What you have to do - Return the lines exactly as they stand, from the first of the material through the line containing "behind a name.".

Information supplied -
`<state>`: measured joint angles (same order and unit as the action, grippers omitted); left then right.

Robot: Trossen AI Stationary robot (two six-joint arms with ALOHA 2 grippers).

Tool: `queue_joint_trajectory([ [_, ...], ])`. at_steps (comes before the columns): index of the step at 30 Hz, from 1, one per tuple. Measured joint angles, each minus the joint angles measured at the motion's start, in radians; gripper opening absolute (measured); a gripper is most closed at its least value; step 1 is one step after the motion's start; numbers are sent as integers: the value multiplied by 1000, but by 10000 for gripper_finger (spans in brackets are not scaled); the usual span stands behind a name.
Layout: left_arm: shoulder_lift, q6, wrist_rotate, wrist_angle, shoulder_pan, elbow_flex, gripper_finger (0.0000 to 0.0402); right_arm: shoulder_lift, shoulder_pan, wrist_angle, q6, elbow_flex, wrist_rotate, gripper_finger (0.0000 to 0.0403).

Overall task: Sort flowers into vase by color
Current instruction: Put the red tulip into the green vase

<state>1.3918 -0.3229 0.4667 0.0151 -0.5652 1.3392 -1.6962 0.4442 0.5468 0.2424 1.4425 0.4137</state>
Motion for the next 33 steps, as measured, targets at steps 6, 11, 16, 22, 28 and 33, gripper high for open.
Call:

Reply -
`<state>`: measured joint angles (same order and unit as the action, grippers omitted); left then right.

Robot: Trossen AI Stationary robot (two six-joint arms with ALOHA 2 grippers).

Tool: `queue_joint_trajectory([ [_, ...], ])`. at_steps (comes before the columns): index of the step at 30 Hz, from 1, one per tuple. Measured joint angles, each minus the joint angles measured at the motion's start, in radians; gripper opening absolute (measured); a gripper is most closed at its least value; step 1 is one step after the motion's start; numbers are sent as integers: the value multiplied by 1000, but by 10000 for gripper_finger (spans in brackets are not scaled); the usual span stands behind a name.

Nothing else is required to finish the exercise.